**What to do**
From the entries that follow, extract each line holding the string "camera".

**Information provided**
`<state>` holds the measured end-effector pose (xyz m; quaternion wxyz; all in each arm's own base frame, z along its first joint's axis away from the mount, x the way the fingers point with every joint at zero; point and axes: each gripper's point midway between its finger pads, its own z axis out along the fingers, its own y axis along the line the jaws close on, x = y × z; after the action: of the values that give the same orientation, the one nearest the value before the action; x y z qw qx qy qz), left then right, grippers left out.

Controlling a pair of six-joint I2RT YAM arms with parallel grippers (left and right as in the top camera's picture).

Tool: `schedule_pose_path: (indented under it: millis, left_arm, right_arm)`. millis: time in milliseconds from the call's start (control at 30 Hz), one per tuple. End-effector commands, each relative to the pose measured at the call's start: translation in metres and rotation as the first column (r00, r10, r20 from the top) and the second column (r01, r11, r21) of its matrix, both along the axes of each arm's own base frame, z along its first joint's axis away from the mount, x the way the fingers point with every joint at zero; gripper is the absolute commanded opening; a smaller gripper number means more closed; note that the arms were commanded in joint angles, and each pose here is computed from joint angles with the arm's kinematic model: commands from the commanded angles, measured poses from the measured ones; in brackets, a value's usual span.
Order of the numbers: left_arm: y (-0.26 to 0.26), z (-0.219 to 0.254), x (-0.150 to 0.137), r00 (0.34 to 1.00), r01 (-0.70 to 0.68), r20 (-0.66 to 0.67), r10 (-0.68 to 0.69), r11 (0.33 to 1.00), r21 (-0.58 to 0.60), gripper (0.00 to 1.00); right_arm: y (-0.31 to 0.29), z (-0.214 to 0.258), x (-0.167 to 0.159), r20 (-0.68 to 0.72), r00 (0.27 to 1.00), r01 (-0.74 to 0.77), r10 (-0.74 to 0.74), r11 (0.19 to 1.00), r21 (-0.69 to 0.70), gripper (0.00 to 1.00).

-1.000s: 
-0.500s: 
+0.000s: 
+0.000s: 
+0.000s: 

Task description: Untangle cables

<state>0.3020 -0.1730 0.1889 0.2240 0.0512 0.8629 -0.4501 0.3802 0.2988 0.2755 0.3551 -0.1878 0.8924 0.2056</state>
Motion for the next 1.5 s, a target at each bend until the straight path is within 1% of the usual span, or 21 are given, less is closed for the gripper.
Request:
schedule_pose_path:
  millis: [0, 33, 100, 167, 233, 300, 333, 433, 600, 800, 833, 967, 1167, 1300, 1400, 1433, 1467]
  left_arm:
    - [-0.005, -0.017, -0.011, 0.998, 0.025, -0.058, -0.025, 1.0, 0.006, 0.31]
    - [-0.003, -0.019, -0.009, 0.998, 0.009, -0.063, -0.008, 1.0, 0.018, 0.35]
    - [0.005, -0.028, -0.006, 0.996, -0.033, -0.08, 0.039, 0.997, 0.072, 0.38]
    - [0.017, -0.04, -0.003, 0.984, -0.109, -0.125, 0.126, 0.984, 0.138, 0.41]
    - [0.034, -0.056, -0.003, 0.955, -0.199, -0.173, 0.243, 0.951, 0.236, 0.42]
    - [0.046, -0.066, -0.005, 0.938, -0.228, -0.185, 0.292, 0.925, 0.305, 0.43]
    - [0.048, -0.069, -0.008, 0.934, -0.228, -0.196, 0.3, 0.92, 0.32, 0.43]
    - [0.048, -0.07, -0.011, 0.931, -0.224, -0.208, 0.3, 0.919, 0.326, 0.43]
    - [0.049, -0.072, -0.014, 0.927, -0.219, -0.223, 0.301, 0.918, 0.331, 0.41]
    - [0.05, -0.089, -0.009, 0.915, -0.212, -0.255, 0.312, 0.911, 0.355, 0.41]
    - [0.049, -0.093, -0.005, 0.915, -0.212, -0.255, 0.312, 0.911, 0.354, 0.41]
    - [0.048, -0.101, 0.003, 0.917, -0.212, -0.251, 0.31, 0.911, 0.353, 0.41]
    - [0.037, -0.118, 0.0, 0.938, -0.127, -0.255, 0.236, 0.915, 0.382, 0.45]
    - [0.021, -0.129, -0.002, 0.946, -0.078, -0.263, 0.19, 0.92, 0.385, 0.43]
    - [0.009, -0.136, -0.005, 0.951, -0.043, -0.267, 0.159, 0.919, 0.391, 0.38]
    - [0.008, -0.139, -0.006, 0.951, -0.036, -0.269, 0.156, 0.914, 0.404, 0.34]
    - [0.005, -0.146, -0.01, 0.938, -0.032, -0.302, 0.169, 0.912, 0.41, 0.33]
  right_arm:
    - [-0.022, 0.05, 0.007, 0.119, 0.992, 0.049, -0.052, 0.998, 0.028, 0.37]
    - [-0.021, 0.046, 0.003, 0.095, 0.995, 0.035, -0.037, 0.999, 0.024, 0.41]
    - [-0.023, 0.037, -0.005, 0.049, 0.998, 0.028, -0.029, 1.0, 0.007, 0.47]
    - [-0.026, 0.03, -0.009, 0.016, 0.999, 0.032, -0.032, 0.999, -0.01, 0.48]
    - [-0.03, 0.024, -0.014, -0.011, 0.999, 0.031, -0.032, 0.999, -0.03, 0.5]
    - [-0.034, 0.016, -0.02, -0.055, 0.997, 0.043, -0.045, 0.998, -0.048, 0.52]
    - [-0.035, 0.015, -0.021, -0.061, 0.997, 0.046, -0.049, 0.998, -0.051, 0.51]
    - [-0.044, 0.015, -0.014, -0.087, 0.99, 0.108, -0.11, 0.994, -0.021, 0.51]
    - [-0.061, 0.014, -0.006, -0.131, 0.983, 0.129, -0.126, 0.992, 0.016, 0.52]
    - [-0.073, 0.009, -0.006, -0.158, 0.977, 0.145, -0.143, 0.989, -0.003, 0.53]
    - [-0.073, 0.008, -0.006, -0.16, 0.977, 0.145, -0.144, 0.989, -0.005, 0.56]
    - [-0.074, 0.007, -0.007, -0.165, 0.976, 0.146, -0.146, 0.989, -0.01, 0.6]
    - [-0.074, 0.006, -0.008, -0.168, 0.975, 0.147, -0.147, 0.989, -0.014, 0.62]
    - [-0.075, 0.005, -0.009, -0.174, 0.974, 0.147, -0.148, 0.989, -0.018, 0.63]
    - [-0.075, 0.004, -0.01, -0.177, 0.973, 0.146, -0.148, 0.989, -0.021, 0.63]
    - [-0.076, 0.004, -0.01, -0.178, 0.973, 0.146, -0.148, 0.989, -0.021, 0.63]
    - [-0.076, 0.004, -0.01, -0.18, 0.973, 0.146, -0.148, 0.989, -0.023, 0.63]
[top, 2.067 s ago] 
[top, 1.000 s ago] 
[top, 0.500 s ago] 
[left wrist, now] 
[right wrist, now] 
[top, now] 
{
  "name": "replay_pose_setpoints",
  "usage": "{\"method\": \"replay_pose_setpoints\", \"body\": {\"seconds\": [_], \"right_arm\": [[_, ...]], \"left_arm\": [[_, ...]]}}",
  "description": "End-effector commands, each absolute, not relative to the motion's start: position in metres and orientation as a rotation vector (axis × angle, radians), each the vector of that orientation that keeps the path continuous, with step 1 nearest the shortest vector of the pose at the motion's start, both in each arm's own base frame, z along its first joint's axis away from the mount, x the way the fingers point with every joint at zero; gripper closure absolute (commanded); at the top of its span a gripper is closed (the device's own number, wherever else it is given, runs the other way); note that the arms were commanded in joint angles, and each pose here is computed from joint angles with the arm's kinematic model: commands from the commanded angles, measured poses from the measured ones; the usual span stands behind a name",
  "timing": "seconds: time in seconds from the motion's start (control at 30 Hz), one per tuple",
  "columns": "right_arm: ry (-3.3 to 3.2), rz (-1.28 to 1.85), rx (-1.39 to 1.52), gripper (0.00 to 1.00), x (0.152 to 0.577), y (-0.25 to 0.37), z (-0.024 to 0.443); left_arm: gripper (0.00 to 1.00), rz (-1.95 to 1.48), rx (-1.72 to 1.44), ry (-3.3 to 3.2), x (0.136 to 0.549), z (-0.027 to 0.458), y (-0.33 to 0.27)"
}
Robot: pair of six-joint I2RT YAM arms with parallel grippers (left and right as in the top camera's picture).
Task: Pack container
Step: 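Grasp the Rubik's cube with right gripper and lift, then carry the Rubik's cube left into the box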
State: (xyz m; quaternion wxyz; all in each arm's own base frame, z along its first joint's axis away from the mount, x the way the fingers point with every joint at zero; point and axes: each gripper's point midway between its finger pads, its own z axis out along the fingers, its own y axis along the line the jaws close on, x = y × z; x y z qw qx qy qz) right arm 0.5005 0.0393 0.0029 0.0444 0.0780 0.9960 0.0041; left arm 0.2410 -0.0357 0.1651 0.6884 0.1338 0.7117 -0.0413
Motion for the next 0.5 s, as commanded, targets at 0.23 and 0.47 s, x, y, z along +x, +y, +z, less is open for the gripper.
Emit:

**Response**
Controlling a pair of six-joint I2RT YAM arms with parallel grippers (left and right as in the top camera's picture).
Robot: pair of six-joint I2RT YAM arms with parallel grippers (left and right as in the top camera's picture).

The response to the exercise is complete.